Work item: Copy the listing exactly, images excluded.

--- START ---

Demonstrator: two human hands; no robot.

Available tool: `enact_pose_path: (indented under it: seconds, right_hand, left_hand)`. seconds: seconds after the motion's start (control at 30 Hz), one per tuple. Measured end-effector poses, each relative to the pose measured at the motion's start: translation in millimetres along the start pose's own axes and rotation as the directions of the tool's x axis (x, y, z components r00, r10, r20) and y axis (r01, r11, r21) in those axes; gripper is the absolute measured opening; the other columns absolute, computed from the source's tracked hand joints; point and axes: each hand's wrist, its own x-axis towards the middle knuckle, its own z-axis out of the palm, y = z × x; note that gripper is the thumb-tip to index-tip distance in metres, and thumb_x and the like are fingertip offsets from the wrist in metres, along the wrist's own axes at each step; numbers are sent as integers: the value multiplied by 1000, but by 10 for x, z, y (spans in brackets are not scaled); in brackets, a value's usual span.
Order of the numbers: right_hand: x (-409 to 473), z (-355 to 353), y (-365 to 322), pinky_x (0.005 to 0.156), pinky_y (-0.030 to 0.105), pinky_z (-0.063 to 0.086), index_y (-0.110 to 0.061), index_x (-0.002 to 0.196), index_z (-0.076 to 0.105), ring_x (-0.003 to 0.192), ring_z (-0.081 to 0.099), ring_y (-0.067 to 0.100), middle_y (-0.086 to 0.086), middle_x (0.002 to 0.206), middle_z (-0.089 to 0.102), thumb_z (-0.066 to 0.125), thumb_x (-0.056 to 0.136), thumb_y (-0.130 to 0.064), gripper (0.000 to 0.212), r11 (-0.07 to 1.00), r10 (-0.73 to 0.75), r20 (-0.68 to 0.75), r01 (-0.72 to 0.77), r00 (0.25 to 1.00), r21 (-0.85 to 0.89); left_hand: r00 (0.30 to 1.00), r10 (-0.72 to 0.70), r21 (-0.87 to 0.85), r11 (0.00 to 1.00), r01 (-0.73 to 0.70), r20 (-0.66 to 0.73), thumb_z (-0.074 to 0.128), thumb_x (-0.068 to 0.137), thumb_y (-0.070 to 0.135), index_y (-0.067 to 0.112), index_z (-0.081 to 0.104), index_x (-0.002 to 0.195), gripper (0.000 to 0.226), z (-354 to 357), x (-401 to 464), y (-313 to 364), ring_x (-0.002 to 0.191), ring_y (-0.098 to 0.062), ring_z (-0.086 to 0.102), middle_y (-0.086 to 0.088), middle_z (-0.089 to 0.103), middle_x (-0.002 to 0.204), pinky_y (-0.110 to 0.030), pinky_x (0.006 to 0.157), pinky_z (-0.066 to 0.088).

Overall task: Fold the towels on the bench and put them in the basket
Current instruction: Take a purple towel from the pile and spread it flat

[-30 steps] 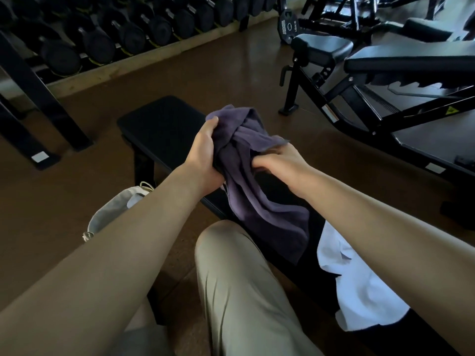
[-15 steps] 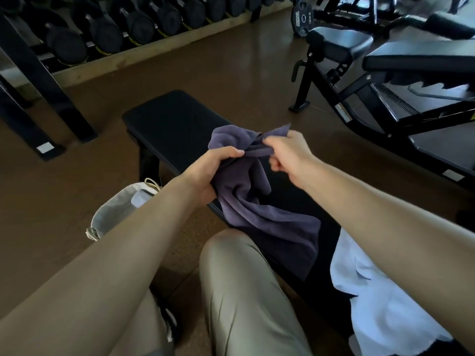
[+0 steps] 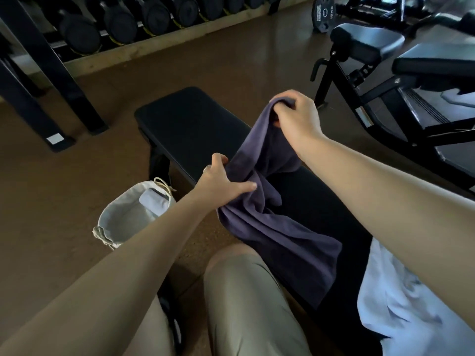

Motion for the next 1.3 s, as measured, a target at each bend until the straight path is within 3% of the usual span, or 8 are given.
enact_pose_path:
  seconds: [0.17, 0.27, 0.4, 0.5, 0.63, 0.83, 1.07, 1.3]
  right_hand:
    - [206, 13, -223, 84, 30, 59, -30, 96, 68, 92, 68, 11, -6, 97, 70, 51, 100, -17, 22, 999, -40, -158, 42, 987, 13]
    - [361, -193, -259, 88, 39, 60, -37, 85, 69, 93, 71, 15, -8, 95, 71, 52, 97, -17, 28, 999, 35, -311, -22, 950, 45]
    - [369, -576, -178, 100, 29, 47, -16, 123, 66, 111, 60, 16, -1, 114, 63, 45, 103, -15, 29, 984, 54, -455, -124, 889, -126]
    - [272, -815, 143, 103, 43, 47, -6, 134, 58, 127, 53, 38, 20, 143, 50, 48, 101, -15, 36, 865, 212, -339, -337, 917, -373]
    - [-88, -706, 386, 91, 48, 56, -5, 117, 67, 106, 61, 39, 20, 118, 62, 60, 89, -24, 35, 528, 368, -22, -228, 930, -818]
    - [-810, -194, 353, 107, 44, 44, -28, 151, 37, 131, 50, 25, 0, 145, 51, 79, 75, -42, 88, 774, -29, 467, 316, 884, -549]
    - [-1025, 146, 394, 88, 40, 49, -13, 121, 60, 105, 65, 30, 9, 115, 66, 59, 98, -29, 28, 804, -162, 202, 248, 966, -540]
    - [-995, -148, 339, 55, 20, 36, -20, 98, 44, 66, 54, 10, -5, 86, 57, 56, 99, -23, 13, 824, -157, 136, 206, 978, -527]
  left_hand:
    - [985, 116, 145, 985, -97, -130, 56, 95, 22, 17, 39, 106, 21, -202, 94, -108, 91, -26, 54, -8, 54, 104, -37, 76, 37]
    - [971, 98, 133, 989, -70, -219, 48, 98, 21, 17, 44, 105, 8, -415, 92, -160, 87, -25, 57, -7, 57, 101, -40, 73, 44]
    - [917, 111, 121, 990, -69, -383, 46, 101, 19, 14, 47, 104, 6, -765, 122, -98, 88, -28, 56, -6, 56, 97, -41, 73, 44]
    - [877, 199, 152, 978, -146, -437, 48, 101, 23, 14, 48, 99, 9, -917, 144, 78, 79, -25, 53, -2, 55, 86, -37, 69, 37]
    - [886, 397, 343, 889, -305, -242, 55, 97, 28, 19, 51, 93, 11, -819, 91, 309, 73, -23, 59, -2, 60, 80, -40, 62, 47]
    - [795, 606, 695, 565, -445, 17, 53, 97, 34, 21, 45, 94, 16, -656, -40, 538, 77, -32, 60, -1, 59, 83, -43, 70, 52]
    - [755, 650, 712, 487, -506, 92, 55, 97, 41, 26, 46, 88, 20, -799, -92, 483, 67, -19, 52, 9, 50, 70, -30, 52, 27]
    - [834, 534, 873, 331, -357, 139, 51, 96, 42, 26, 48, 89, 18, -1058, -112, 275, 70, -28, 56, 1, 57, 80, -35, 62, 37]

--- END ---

Exercise result:
Demonstrator: two human hands; no robot.

Available tool: `enact_pose_path: (indented under it: seconds, right_hand, left_hand)`. seconds: seconds after the motion's start (control at 30 Hz), one per tuple. Measured end-effector poses, each relative to the pose measured at the motion's start: translation in millimetres along the start pose's own axes and rotation as the directions of the tool's x axis (x, y, z components r00, r10, r20) and y axis (r01, r11, r21) in those axes; gripper is the absolute measured opening; the other columns absolute, computed from the source's tracked hand joints; point and axes: each hand's wrist, its own x-axis towards the middle knuckle, its own z-axis out of the palm, y = z × x; note that gripper is the thumb-tip to index-tip distance in metres, and thumb_x and the like are fingertip offsets from the wrist in metres, along the wrist's own axes at each step; numbers are sent as integers: the value multiplied by 1000, but by 10 for x, z, y (spans in brackets are not scaled); in brackets, a value's usual span.
Order of the numbers: right_hand: x (-409 to 473), z (-355 to 353), y (-365 to 322), pinky_x (0.005 to 0.156), pinky_y (-0.030 to 0.105), pinky_z (-0.063 to 0.086), index_y (-0.110 to 0.061), index_x (-0.002 to 0.196), index_z (-0.076 to 0.105), ring_x (-0.003 to 0.192), ring_z (-0.081 to 0.099), ring_y (-0.067 to 0.100), middle_y (-0.086 to 0.086), middle_x (0.002 to 0.206), middle_z (-0.089 to 0.102), thumb_z (-0.066 to 0.125), thumb_x (-0.056 to 0.136), thumb_y (-0.130 to 0.064), gripper (0.000 to 0.212), r11 (-0.07 to 1.00), r10 (-0.73 to 0.75), r20 (-0.68 to 0.75), r01 (-0.72 to 0.77), r00 (0.25 to 1.00), r21 (-0.85 to 0.89); left_hand: r00 (0.30 to 1.00), r10 (-0.72 to 0.70), r21 (-0.87 to 0.85), r11 (0.00 to 1.00), r01 (-0.73 to 0.70), r20 (-0.66 to 0.73), thumb_z (-0.074 to 0.128), thumb_x (-0.068 to 0.137), thumb_y (-0.070 to 0.135), index_y (-0.067 to 0.112), index_z (-0.081 to 0.104), index_x (-0.002 to 0.195), gripper (0.000 to 0.226), z (-354 to 357), x (-401 to 464), y (-313 to 364), ring_x (-0.002 to 0.191), ring_y (-0.098 to 0.062), ring_z (-0.086 to 0.102), middle_y (-0.086 to 0.088), middle_z (-0.089 to 0.103), middle_x (-0.002 to 0.204), pinky_y (-0.110 to 0.030), pinky_x (0.006 to 0.157), pinky_z (-0.066 to 0.088).

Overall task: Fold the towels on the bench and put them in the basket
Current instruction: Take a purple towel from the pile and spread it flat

[-30 steps] 
[-15 steps] 
[+0 steps] 

Motion for the next 1.3 s, as measured, a target at each bend until the straight path is within 3% of the usual span, or 8 are given.
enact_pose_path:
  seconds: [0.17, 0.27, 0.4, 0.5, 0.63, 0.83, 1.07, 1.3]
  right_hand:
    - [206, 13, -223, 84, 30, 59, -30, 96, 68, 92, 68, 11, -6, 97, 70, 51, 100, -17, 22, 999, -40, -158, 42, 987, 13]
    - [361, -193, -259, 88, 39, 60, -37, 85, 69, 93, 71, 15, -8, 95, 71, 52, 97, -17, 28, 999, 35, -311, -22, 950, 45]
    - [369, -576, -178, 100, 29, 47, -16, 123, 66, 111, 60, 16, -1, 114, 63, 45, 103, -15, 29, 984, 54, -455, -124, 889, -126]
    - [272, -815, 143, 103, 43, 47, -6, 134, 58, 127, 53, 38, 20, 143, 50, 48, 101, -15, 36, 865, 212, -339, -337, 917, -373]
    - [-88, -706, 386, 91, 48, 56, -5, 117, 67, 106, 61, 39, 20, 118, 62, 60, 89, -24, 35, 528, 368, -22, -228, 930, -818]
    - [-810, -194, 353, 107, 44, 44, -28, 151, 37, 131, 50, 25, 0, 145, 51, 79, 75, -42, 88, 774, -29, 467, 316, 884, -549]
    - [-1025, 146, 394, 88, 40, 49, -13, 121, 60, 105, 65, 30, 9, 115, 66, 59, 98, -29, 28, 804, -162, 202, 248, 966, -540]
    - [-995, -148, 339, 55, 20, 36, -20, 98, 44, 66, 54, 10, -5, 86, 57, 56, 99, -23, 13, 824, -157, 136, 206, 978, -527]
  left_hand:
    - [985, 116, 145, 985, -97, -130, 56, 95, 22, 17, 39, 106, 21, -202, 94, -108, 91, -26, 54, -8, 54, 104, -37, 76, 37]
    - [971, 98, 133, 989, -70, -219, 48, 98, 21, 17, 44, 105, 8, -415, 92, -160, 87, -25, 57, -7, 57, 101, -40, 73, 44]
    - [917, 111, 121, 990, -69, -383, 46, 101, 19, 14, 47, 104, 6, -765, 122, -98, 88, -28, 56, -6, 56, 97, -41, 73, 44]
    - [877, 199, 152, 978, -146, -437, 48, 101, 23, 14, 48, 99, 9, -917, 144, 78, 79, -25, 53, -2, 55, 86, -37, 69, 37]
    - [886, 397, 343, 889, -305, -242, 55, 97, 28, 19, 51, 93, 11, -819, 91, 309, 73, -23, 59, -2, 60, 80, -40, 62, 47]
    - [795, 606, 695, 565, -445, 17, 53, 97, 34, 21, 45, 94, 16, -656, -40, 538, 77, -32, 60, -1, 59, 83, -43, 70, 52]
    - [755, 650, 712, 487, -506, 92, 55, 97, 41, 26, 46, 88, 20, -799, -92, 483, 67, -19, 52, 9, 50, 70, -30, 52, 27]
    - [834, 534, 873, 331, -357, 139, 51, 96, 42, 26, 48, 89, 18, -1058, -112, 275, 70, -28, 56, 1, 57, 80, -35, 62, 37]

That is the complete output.